Afuera comenzó a llover torrencialmente, convirtiendo las calles en un lodazal. Ajeno a ello, fray Maurice seguía con su plan establecido. El papa Urbano V le había encomendado la tarea de interrogar al inquisidor general de Narbona y los demás miembros del Santo Oficio de la ciudad. Había tenido que dejar a medias su trabajo en Béziers para acatar la orden inmediatamente, tal como le pedía el Santo Padre. No le entusiasmó la idea de interrogar a hermanos suyos, y menos a un inquisidor tan importante y poderoso como fray Alfred, pero no podía negarse bajo ninguna circunstancia. Era un hombre recto, honrado, meticuloso en su trabajo, y odiaba a las personas corruptas, sobre todo si se valían de su poder.
—Fray Alfred, ¡confiesa tus pecados! Estás ante Dios —repitió una vez más con voz potente. Llevaban cerca de una hora con el interrogatorio y fray Alfred negaba con vehemencia todas las acusaciones vertidas sobre él. Incluso había amenazado a fray Maurice, algo que le hizo irritarse sobremanera. No consentiría amenazas, él era en esos momentos el inquisidor, y fray Alfred, el acusado.
—Ya he dicho todo lo que tenía que decir —contestó con voz chillona—. Soy inocente.
Fray Maurice comenzaba a impacientarse. Desde el primer momento había percibido maldad en aquel inquisidor, y el tiempo transcurrido no había hecho sino corroborarlo. Estaba ante un ser humano altivo, autoritario, arrogante, orgulloso, avaricioso, malvado. No le cabía duda de que mentía, de que escondía algo oscuro. Lo que todavía no sabía era si las acusaciones eran verídicas o no. Su vehemencia en negarlo todo no hacía más que intensificar la creencia de que fray Alfred estaba detrás de todas esas muertes.
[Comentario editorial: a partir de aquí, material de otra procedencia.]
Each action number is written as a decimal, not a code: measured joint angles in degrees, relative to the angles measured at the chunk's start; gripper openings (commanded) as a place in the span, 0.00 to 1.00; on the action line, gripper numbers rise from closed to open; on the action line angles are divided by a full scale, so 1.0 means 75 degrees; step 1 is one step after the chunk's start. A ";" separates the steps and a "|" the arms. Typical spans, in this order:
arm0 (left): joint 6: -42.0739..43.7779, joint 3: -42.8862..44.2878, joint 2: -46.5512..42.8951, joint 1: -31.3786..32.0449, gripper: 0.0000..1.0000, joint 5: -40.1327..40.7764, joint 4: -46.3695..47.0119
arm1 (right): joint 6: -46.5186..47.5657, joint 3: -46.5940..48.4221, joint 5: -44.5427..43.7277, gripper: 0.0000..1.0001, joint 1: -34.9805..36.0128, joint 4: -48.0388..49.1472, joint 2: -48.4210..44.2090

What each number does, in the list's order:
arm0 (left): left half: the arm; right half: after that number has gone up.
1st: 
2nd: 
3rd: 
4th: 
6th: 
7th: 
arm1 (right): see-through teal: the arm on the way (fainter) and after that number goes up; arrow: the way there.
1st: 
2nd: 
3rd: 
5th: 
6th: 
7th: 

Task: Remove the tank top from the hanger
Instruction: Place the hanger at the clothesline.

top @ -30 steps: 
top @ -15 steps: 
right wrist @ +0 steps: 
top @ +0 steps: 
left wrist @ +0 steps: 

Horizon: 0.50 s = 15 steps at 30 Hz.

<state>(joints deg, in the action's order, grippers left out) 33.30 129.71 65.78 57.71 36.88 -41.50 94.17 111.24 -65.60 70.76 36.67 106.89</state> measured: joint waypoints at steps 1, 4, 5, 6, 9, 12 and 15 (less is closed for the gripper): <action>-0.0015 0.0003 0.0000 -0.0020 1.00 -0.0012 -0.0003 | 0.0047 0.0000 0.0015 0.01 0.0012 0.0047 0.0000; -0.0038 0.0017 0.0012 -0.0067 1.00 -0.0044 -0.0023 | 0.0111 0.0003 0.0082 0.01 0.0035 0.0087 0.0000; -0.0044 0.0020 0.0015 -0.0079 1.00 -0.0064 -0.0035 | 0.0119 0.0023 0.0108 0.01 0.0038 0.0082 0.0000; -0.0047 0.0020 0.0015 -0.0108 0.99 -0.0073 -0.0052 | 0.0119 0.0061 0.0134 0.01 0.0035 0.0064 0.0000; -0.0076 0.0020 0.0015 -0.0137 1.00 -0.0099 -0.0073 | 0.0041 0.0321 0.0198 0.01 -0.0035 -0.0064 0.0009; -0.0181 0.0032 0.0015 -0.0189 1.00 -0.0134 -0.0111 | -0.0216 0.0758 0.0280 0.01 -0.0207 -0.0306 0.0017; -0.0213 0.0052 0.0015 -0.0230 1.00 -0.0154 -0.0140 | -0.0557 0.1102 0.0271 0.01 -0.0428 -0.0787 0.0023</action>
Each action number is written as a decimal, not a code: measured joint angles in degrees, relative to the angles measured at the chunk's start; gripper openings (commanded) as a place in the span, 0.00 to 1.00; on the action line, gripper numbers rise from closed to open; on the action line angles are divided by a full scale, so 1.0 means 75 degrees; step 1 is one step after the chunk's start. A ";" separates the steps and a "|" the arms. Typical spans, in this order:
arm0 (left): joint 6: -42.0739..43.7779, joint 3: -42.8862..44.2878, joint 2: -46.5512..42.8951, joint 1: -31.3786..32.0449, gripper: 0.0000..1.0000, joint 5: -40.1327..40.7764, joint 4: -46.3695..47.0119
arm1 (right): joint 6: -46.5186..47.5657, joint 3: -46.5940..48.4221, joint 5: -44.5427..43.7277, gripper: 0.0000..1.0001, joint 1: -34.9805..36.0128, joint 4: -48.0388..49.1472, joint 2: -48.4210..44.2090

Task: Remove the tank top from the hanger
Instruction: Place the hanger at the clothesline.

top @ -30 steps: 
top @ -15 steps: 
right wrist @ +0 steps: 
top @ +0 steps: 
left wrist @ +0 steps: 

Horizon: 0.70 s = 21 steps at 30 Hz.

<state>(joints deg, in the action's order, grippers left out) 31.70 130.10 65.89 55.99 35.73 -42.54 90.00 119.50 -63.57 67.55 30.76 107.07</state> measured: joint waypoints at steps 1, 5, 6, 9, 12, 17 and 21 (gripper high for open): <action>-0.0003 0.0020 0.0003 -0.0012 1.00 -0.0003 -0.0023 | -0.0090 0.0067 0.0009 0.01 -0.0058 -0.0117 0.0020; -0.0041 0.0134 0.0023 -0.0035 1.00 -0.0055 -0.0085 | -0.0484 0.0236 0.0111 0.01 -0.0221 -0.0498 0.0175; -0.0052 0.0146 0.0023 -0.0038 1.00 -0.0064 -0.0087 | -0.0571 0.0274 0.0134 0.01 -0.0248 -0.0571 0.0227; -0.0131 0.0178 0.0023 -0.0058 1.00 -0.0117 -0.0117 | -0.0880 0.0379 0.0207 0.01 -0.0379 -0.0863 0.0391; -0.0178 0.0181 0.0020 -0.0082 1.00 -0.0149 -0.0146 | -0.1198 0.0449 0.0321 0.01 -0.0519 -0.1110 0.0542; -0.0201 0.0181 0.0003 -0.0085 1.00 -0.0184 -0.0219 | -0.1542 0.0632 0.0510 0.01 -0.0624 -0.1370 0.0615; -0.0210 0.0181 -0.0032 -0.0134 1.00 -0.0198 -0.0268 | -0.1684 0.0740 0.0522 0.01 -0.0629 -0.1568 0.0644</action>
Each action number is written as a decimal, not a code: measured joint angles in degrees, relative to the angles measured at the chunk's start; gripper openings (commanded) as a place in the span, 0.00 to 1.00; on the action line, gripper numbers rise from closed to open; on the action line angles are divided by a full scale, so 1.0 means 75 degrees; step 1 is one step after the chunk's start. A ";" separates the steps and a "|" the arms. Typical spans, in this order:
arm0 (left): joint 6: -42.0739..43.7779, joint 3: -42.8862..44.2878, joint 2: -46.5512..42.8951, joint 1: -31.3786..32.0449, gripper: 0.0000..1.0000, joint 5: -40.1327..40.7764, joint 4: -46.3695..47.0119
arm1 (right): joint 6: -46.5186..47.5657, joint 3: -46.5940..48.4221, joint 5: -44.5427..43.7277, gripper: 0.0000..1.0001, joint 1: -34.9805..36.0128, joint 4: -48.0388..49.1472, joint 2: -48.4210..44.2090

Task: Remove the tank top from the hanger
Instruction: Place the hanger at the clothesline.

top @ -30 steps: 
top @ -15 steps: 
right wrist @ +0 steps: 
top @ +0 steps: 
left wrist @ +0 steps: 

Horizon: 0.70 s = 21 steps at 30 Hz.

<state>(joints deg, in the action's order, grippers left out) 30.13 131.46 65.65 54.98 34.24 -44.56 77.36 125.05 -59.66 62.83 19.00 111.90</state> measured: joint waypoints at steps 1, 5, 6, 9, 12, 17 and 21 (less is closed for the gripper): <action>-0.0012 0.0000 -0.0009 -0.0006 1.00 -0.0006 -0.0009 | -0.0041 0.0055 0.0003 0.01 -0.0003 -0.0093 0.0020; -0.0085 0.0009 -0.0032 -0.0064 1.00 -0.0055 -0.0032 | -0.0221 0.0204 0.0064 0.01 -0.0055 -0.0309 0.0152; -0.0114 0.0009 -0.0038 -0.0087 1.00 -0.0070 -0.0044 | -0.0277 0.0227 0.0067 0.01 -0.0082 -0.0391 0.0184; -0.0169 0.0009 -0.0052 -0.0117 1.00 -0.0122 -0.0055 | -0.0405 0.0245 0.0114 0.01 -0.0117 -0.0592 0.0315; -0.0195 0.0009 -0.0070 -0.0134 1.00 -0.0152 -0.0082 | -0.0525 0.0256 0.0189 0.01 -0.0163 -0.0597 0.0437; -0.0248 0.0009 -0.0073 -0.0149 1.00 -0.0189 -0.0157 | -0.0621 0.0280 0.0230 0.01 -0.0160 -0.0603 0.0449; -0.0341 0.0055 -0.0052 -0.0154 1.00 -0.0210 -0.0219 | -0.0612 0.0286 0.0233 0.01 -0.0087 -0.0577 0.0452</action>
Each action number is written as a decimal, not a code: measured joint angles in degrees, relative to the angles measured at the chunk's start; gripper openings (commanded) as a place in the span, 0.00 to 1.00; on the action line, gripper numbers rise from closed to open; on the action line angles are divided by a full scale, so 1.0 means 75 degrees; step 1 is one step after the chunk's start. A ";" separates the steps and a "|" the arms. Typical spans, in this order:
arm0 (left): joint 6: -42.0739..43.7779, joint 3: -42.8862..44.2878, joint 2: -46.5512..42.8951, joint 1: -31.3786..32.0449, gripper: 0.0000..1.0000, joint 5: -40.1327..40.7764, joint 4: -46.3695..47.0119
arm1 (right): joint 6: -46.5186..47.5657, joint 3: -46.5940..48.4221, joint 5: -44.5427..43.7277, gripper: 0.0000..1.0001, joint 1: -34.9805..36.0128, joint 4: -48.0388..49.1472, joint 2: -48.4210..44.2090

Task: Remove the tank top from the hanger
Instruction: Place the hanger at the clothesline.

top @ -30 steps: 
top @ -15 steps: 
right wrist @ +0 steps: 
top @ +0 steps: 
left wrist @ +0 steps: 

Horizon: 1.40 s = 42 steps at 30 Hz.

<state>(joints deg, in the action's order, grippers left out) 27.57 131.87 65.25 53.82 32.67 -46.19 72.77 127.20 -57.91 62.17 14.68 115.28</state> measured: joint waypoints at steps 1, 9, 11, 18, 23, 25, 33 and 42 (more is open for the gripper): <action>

Su mirada calculadora se clavó en los ojos del inquisidor general de Narbona, no estaba dispuesto a perder el tiempo, y el mismísimo papa le había recomendado severidad en los interrogatorios, por lo que no dudó en dar el siguiente paso. No le caía bien aquel inquisidor, a decir verdad le caía fatal, y no soportaba ver a un hermano con un alma tan podrida. Le haría confesar todos sus males, incluso suplicaría por hacerlo.
El verdugo, por orden del inquisidor, llevó a fray Alfred hasta un pesado tronco de un metro de altura y lo obligó a arrodillarse. Fray Alfred comenzó a chillar como un cerdo a punto de ser degollado.
—¡Cómo os atrevéis a darme tormento, rata inmunda! ¡Soy un inquisidor, no podéis hacer esto! —bramaba enloquecido y a la vez aterrorizado.
Fray Maurice apretó los puños con fuerza. Jamás, en su vida, había sido insultado tan despreciablemente. En cuanto el verdugo lo tuvo atado al tronco, dio la orden para que fuese azotado. El verdugo cogió el látigo y ya se disponía a azotarlo cuando fue interrumpido por fray Maurice.
—Ese látigo no —corrigió—. Coge el látigo de cinco puntas —ordenó con severidad.
El verdugo, impasible, cogió el látigo de cinco puntas rematadas con trozos de metal. Fray Alfred, al ver lo que se le avecinaba, se orinó encima mientras temblaba de puro horror.
—¡Confesaré! —gritó mirando suplicante al inquisidor—. No hace falta darme tormento. ¡Confesaré mis pecados! —dijo atropelladamente.
—Por supuesto que confesarás —ladró fray Maurice, todavía herido en su orgullo por el grave insulto que todavía retumbaba en su cabeza. Obviando al acusado y su supuesta confesión, ordenó al verdugo que lo azotara.
—¡Yo ordené asesinar a esos hombres! —confesó angustiado al ver que el inquisidor no atendía a razones—. Soy culpable de todo lo que se me acusa —dijo atropelladamente al ver que el verdugo levantaba el látigo. Después, los aullidos reverberaron en el silencio de la estancia, mientras el verdugo azotaba sin piedad.
Fray Maurice ya tenía lo que quería. Había obtenido la confesión de aquel demonio disfrazado de dominico, y ahora recibiría el correspondiente castigo por todos sus pecados, que debían ser demasiados, aparte de lo confesado.